Trump likely also would reduce spending on social services, Sweet said, imposing stricter requirements to beneficiaries of Medicaid and the Supplemental Nutrition Assistance Program, also known as food stamps.
Immigration
Trump has vowed to reinstate programs that forced asylum seekers to wait in Mexico while their cases are resolved and to deport millions of immigrants who lack permanent legal status. His plan would go well beyond outgoing President Joe Biden’s executive actions that beefed up enforcement in June.

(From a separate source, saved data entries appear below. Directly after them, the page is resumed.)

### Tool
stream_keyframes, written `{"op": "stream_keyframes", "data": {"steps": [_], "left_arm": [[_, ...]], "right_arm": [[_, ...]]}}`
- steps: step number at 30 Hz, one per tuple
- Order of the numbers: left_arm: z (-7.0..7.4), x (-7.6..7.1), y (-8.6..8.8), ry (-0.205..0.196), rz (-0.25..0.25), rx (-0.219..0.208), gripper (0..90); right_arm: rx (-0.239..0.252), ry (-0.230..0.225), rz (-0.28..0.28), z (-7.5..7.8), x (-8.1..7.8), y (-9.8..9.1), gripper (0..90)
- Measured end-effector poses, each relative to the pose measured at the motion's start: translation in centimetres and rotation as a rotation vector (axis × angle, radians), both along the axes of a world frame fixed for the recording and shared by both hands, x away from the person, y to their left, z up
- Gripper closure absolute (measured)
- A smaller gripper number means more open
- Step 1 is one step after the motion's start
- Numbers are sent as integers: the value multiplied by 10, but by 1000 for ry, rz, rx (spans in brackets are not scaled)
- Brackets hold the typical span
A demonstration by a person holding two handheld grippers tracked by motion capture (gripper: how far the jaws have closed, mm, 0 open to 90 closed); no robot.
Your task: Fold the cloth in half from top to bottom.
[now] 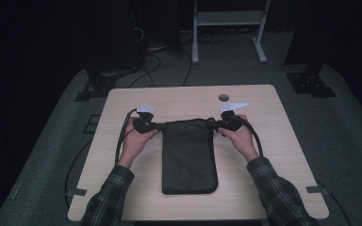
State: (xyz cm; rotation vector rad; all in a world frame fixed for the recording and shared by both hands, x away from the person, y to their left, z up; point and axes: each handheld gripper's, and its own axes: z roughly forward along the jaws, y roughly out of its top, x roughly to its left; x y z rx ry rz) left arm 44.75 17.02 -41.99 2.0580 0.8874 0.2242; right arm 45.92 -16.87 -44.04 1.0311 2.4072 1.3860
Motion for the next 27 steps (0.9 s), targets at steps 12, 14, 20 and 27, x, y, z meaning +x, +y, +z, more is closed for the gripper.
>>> {"op": "stream_keyframes", "data": {"steps": [12, 14, 20, 27], "left_arm": [[7, -44, 5, 31, -23, -28, 843], [8, -51, 7, 31, -25, -36, 843], [4, -76, 10, 38, -42, -36, 843], [3, -105, 10, 26, -69, -26, 843]], "right_arm": [[17, -17, 64, 4, -36, -5, 825], [14, -27, 75, 4, -43, -5, 825], [14, -29, 115, 5, -66, -5, 825], [-2, -35, 150, 5, -93, -6, 825]]}}
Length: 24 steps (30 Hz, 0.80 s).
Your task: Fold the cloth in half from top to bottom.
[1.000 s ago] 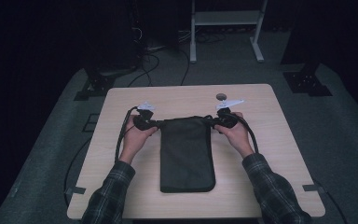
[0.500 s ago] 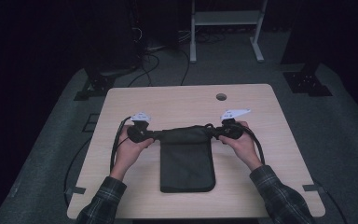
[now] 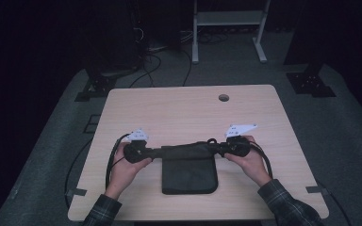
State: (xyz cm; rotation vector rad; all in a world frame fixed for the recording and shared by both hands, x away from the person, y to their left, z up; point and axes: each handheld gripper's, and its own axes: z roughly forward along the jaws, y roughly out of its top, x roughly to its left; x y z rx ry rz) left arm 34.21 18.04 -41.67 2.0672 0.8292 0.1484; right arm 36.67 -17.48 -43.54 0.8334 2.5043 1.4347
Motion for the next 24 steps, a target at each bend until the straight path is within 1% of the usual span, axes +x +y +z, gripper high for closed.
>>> {"op": "stream_keyframes", "data": {"steps": [2, 3, 5, 6, 11, 14, 17, 19, 20, 23, 24], "left_arm": [[0, -7, -2, -4, -6, 7, 843], [-1, -11, -3, -3, -11, 17, 843], [-3, -16, -4, 1, -17, 24, 842], [-4, -19, -4, 4, -24, 29, 842], [-13, -31, -6, 34, -41, 42, 839], [-19, -36, -7, 60, -49, 60, 836], [-29, -39, -8, 91, -53, 85, 828], [-35, -41, -9, 105, -63, 105, 806], [-37, -43, -9, 108, -67, 118, 789], [-38, -48, -9, 99, -62, 122, 691], [-37, -51, -8, 93, -58, 127, 665]], "right_arm": [[-5, -2, 8, -1, -8, -1, 824], [-10, -1, 8, -1, -12, -1, 824], [-15, -6, 17, -2, -19, -2, 824], [-15, -1, 20, -3, -22, -2, 824], [-28, 16, 44, -11, -37, -3, 822], [-42, 34, 53, -17, -44, -3, 820], [-67, 48, 61, -24, -49, -3, 811], [-83, 62, 66, -30, -52, -3, 782], [-85, 59, 67, -32, -53, -3, 765], [-102, 54, 69, -32, -59, -6, 692], [-99, 53, 70, -31, -60, -8, 686]]}}
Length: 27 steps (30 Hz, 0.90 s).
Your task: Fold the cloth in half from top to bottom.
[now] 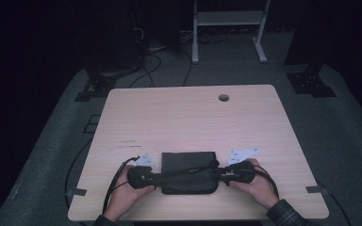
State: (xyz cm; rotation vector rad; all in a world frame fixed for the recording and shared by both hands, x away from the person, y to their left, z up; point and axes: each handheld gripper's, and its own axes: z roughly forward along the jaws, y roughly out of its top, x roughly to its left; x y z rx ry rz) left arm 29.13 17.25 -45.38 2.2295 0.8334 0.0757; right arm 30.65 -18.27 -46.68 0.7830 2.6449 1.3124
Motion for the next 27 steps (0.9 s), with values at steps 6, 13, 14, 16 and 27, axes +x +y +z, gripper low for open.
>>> {"op": "stream_keyframes", "data": {"steps": [6, 13, 14, 16, 27], "left_arm": [[9, -13, 12, -18, 4, -43, 601], [20, -9, 29, -57, 51, -85, 762], [21, -6, 30, -64, 54, -87, 800], [22, 3, 30, -74, 64, -90, 850], [3, 42, 1, -61, 50, -39, 876]], "right_arm": [[30, -11, -35, 8, -13, -23, 694], [41, -33, -120, 11, -4, -50, 811], [46, -33, -124, 12, -1, -51, 838], [52, -35, -126, 14, 6, -49, 882], [66, -39, -77, 13, 46, -13, 896]]}}
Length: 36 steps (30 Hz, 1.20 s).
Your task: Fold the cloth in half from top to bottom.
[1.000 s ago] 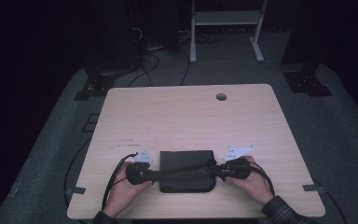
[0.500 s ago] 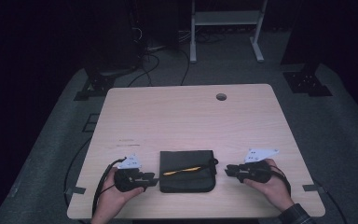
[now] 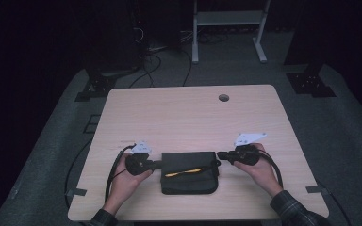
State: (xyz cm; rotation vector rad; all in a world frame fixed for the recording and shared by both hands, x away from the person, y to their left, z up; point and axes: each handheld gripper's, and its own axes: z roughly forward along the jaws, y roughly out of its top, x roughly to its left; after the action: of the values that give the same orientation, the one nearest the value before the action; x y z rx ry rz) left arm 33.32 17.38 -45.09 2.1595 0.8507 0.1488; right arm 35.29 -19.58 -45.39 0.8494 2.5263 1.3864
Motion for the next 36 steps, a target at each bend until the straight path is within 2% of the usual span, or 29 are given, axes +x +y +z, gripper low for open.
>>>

Sweet estimates net migration to the U.S. would fall to about 800,000 a year from 1.1 million. Immigration has accounted for most of a rise in the labor force that has eased pandemic-related labor shortages and wage growth, helping push down inflation. Sharply constricting immigration likely would push up inflation again and crimp economic growth by curtailing hiring and the additional spending of foreign visitors, Sweet and Nomura say.
What is the current economic outlook?
So what’s the bottom line for the U.S. economy?
Nomura says any benefits to consumer spending from lower taxes will be limited, in part because many of the cuts likely will go to higher-income households that tend to save, rather than spend, their additional income. And the gains likely would be outweighed by the hit to growth from higher tariffs and reduced immigration.
Higher inflation also would mean the Federal Reserve will lower rates just once by a quarter point next year, Nomura said, instead of the percentage point drop Fed officials forecast in September.
As a result, both Nomura and Pantheon reckon the economy will grow more slowly next year.
But Sweet says the economic boost from lower taxes should lift growth by three-tenths of a percentage point in 2026 before the stricter trade and immigration policies reduce growth by six tenths of a percentage point in 2028.
And he figures the Fed will continue to lower rates aggressively until higher tariffs push up inflation 2026.
Mark Zandi, chief economist of Moody’s Analytics, said, “While President Trump’s policies will diminish the economy, it will not undermine it, as the President will likely moderate his policies and even pivot if it looks like they are doing significant economic damage.”